Durante o que deveria ser uma tarde comum, com bebidas, comidas e uma animada conversa, um acontecimento assustador vai afetar profundamente a vida de todos, forçando-os a examinar de perto suas escolhas - não daquele dia, mas da vida inteira.
Em Até Que a Culpa Nos Separe, Liane Moriarty mostra como a culpa é capaz de expor as fragilidades que existem mesmo nos relacionamentos estáveis, como as palavras podem ser mais poderosas que as ações e como dificilmente percebemos, antes que seja tarde demais, que nossa vida comum era, na realidade, extraordinária.
Até que a Culpa nos Separe é narrado em terceira pessoa e vai girar em torno de três casais e em um acontecimento terrível em um churrasco. A narrativa vai intercalando o presente e o passado (dia do churrasco).

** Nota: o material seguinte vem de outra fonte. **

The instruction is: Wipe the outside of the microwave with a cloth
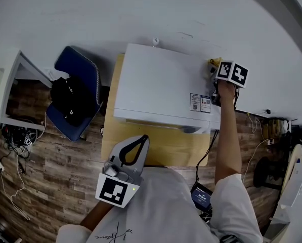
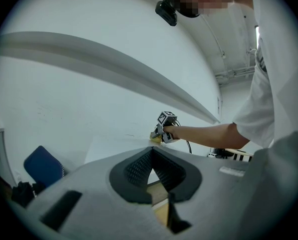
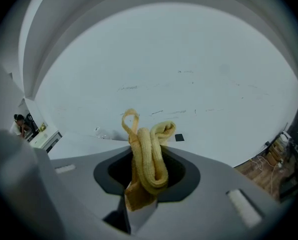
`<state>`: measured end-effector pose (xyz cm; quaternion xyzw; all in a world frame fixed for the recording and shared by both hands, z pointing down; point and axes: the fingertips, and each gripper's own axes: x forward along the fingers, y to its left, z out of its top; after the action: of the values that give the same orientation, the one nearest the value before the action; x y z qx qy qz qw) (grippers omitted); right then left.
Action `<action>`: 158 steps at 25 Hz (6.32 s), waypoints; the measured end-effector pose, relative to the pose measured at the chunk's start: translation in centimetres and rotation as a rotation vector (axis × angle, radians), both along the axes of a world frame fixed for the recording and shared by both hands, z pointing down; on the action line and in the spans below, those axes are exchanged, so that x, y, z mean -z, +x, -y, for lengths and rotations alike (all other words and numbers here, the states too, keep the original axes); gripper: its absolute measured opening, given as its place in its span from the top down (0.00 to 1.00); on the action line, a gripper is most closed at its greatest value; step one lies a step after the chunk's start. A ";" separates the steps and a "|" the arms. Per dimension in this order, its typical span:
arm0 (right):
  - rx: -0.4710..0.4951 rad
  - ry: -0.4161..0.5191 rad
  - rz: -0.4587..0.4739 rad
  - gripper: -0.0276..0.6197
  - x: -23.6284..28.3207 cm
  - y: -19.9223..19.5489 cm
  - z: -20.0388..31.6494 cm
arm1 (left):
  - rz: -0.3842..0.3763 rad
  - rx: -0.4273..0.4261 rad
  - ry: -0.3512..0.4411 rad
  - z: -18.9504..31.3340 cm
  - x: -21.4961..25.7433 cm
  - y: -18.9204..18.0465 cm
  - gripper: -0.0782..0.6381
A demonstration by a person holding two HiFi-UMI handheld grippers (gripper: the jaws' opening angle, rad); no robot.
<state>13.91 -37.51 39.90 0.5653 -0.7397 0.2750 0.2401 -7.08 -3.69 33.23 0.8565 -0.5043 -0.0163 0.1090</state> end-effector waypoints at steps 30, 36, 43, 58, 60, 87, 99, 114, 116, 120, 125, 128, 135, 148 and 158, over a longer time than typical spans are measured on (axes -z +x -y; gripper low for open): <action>0.169 -0.004 0.146 0.78 0.2 -10.8 -1.4 | -0.009 0.021 -0.012 0.5 -0.1 0.5 0.90; 0.205 -0.005 0.142 0.78 0.0 -13.1 -1.6 | -0.005 0.025 -0.024 0.6 -0.5 0.3 0.90; 0.253 -0.008 0.148 0.78 0.1 -16.1 -2.1 | -0.002 0.026 -0.029 0.5 -0.5 0.3 0.90; 0.350 -0.016 0.166 0.78 0.2 -24.2 -3.2 | 0.002 0.068 -0.034 0.3 -0.6 -1.6 0.90; 0.362 -0.015 0.165 0.78 0.1 -25.5 -3.3 | 0.000 0.080 -0.037 0.3 -0.7 -2.1 0.90; 0.489 0.041 0.313 0.78 5.2 -28.6 -6.6 | 0.020 0.079 -0.041 0.1 -0.7 -2.6 0.90; 0.257 0.084 0.284 0.78 5.6 -11.1 -4.9 | 0.017 -0.030 -0.022 0.1 -0.2 3.0 0.90; 0.020 0.071 0.179 0.78 3.1 5.1 -3.1 | 0.030 -0.058 -0.026 0.6 -0.2 5.3 0.90; -0.005 0.063 0.117 0.78 2.1 6.3 -2.8 | 0.033 -0.047 -0.028 0.8 -0.3 5.0 0.90; -0.031 0.055 0.026 0.78 0.2 7.0 -2.9 | 0.033 -0.029 -0.035 1.0 -0.4 4.3 0.90; -0.050 0.068 -0.008 0.78 0.2 6.3 -2.9 | 0.031 -0.021 -0.042 1.0 -0.6 3.8 0.90; -0.056 0.067 -0.008 0.78 0.1 6.0 -3.1 | 0.028 -0.026 -0.042 0.9 -0.7 3.7 0.90; -0.036 0.067 -0.013 0.78 0.1 4.1 -3.6 | 0.024 -0.036 -0.044 0.6 -0.8 3.7 0.90; 0.025 0.055 0.001 0.78 -0.2 -0.9 -4.5 | 0.015 -0.037 -0.034 -0.3 -0.8 3.3 0.90; 0.086 0.043 0.032 0.78 -0.2 -4.7 -5.1 | 0.009 -0.032 -0.031 -0.3 -0.8 3.0 0.90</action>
<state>9.18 -32.42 40.07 0.5337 -0.7727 0.2577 0.2275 -4.08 -3.35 33.99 0.8626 -0.4913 -0.0029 0.1203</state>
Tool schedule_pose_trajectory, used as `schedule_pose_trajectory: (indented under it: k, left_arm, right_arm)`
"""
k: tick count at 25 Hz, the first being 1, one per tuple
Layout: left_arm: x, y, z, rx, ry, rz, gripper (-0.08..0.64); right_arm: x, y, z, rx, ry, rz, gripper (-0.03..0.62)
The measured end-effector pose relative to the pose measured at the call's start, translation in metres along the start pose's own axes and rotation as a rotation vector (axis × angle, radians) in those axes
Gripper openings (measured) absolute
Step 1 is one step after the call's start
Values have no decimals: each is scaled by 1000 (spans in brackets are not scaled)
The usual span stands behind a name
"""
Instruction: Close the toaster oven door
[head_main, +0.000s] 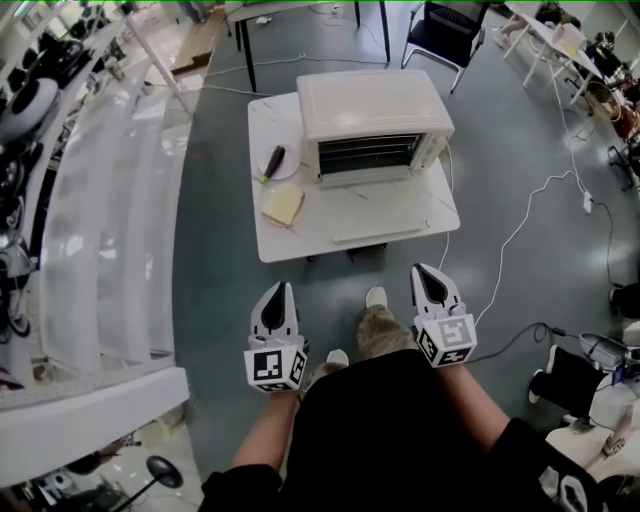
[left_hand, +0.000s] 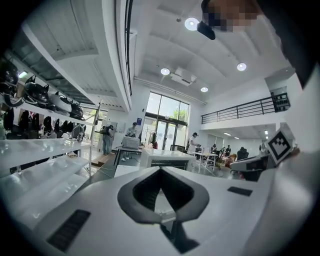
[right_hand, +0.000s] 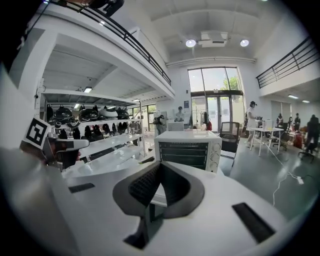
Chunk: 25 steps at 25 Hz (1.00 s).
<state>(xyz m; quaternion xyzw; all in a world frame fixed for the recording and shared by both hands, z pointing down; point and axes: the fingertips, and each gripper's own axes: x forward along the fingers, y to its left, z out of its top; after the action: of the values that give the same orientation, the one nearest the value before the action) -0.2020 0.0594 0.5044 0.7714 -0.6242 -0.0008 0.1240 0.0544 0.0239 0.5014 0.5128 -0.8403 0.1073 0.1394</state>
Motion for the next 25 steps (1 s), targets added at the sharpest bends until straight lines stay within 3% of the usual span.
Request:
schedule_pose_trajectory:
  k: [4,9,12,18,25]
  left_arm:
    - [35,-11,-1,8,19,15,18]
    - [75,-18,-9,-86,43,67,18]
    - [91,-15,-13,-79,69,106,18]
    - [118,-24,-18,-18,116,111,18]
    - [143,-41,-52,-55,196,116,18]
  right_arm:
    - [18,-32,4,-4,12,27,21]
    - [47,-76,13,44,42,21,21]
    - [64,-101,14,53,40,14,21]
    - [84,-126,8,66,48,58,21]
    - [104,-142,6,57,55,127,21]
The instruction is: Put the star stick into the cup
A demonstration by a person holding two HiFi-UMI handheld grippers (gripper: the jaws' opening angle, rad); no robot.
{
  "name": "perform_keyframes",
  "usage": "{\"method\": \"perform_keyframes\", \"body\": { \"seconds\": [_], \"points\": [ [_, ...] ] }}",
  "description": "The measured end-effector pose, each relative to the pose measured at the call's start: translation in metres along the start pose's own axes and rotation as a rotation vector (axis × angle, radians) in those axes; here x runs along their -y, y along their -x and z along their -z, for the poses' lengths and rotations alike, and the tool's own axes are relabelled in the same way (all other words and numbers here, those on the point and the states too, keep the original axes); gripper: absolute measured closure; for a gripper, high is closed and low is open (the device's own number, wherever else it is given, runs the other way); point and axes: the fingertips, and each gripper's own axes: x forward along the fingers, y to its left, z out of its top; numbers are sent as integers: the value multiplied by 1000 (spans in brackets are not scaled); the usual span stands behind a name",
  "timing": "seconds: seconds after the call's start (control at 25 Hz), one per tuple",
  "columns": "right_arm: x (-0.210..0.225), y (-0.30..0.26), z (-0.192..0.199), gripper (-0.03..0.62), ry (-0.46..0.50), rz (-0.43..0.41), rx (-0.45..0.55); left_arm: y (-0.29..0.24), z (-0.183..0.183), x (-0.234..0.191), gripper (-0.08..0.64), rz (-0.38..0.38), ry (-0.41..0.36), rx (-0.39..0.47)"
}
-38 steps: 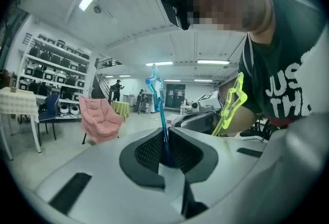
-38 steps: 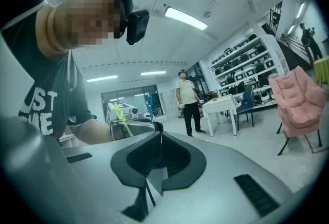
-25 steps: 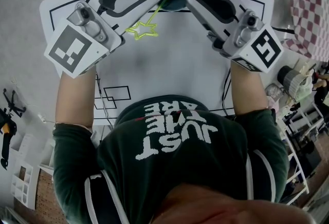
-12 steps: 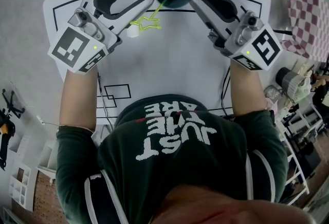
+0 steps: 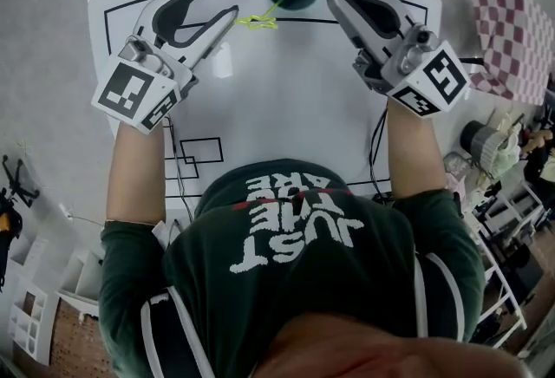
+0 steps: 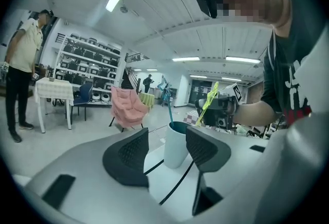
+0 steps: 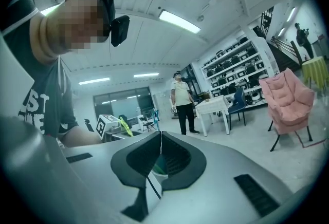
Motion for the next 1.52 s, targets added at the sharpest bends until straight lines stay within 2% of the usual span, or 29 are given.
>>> {"method": "perform_keyframes", "body": {
  "seconds": [0.12,0.28,0.52,0.64,0.84,1.04,1.36,1.52],
  "points": [
    [-3,6,-11,558,-2,17,6,13,-10,0,352,-30,6,19],
    [-12,14,-22,558,-6,44,3,37,-24,4,445,-56,17,56],
    [-53,26,-45,558,-21,83,5,94,-52,32,533,-64,16,119],
    [-60,28,-48,558,-22,102,2,103,-54,41,547,-41,12,134],
    [-84,33,-55,558,-36,131,-4,129,-61,54,551,-22,49,152],
    [-112,32,-66,558,-48,151,-6,163,-71,63,551,-7,30,180],
    [-189,29,-92,558,-40,176,-3,247,-86,68,551,8,-2,222],
    [-218,37,-97,558,-52,203,13,279,-83,74,551,34,11,238]
  ]
}}
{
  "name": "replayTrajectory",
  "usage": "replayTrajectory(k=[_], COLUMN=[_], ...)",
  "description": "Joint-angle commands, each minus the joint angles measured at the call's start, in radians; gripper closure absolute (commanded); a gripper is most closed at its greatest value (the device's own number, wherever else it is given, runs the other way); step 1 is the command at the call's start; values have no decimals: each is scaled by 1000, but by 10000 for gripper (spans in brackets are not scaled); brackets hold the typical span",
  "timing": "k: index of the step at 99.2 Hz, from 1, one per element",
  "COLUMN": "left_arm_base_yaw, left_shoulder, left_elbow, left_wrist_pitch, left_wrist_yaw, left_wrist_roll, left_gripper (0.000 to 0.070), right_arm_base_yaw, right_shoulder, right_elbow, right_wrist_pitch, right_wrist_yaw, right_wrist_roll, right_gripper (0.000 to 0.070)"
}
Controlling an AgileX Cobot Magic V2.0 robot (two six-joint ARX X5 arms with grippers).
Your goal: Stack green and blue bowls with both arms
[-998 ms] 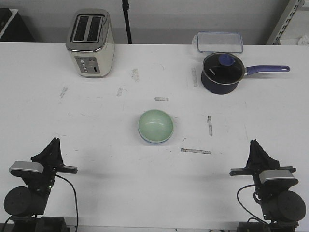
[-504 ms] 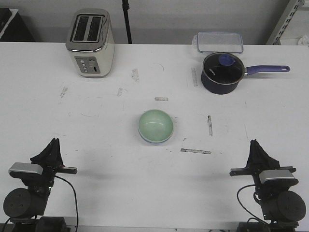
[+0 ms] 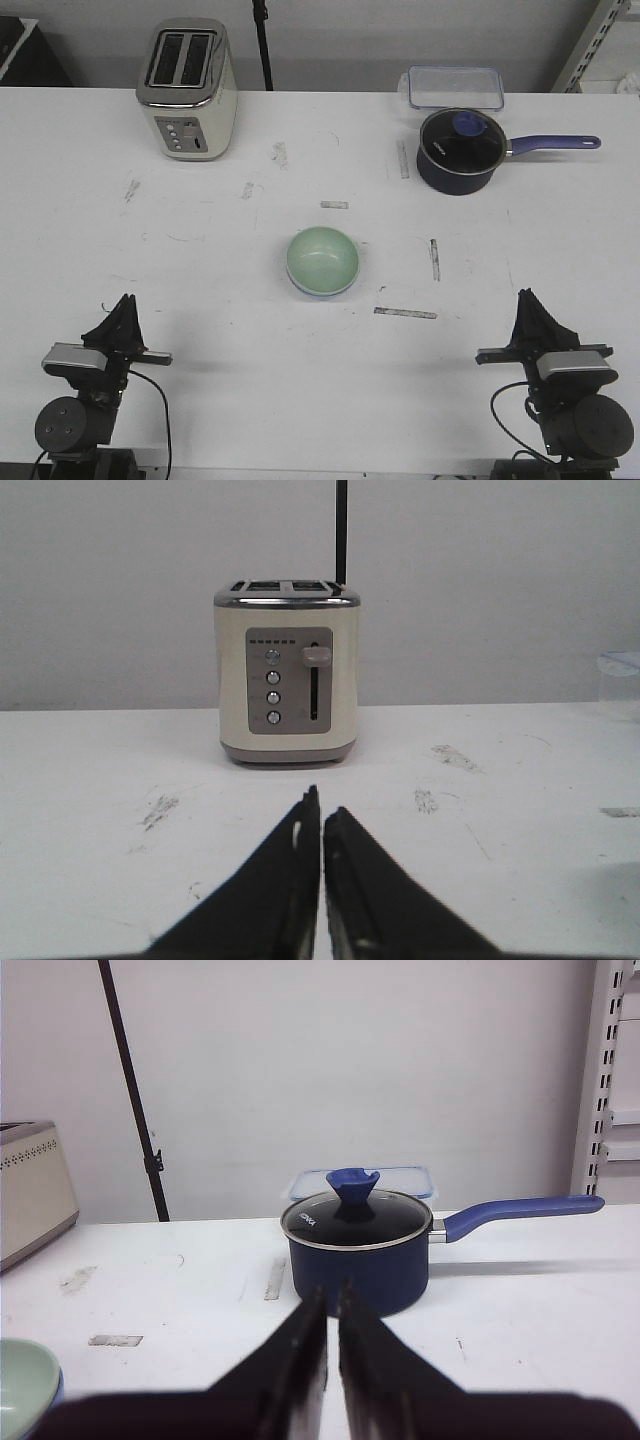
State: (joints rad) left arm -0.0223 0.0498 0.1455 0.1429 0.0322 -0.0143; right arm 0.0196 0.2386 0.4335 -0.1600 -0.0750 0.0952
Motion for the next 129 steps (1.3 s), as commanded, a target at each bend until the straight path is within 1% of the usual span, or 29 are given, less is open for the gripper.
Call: replayTrajectory(k=[1, 16, 25, 34, 39, 45, 67, 113, 129], left_arm_base_yaw=[-6, -23, -23, -22, -21, -19, 23, 20, 10], left_shoulder=[-19, -47, -47, -47, -47, -47, -47, -47, -47], left_elbow=[-17, -59, -86, -137, -134, -134, -134, -134, -134], left_wrist_pitch=[15, 20, 42, 105, 83, 71, 68, 60, 60], left_wrist_yaw=[-15, -59, -59, -49, -33, -32, 23, 6, -32], left_wrist_roll=[-5, -5, -5, -5, -5, -5, -5, -5, -5], left_gripper=[699, 699, 699, 699, 699, 699, 699, 699, 699], right_arm_base_yaw=[1, 0, 0, 1, 1, 0, 0, 1, 1], right_shoulder=[-2, -2, -2, -2, -3, -3, -2, -2, -2], right_elbow=[2, 2, 2, 2, 2, 2, 2, 2, 2], right_wrist_pitch=[10, 10, 10, 10, 10, 10, 10, 10, 10], right_wrist_yaw=[1, 2, 2, 2, 2, 1, 1, 1, 1], right_wrist_roll=[12, 12, 12, 12, 12, 12, 12, 12, 12], right_gripper=[686, 686, 686, 686, 686, 686, 686, 686, 686])
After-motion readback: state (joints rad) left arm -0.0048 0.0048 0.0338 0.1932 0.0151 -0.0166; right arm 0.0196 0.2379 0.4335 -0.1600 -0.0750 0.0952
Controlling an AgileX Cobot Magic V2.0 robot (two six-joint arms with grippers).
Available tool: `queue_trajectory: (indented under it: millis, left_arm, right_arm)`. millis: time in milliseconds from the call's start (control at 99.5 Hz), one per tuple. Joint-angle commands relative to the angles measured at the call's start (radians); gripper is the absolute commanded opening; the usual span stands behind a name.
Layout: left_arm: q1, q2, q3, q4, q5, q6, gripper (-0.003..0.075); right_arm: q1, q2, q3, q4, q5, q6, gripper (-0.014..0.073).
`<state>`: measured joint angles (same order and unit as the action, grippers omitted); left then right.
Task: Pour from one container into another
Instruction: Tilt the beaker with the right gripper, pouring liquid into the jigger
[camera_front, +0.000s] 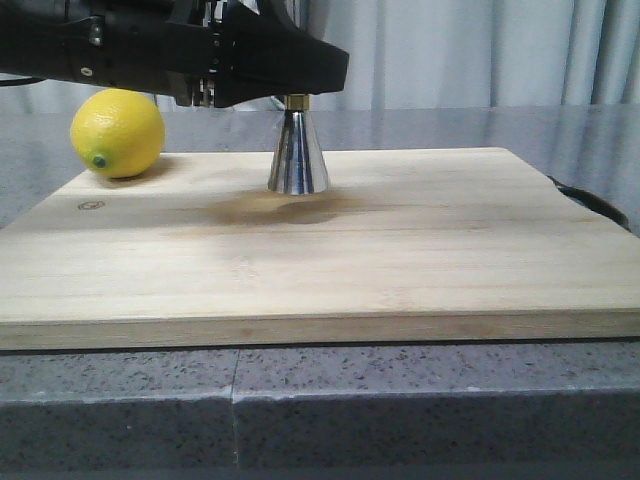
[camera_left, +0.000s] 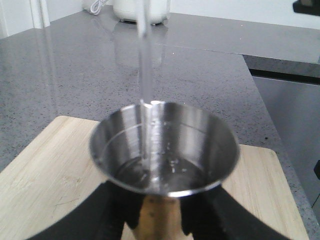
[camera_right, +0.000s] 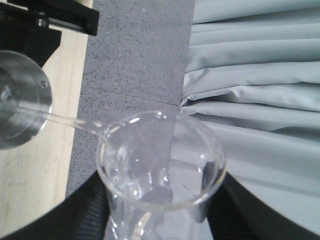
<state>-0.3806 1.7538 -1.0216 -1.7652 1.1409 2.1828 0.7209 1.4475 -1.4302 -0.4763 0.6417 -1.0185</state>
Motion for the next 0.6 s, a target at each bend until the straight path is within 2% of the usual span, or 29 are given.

Percebemos que o episódio no churrasco afeta a vida destes casais em proporções épicas. É impossível não ficar curioso com o que diabos aconteceu no maldito churrasco. Mas por mais que haja essa curiosidade, não tem como negar que a escrita da Liane é tão boa que por vezes a gente esquece dessa nuvem pairando na cabeça de todos e se joga na leitura.
Como podiam se resolver? Como um casal conseguiria superar algo assim, quando não havia nenhuma possibilidade de acordo, quando alguém tinha que ceder? O que aconteceria se ninguém cedesse?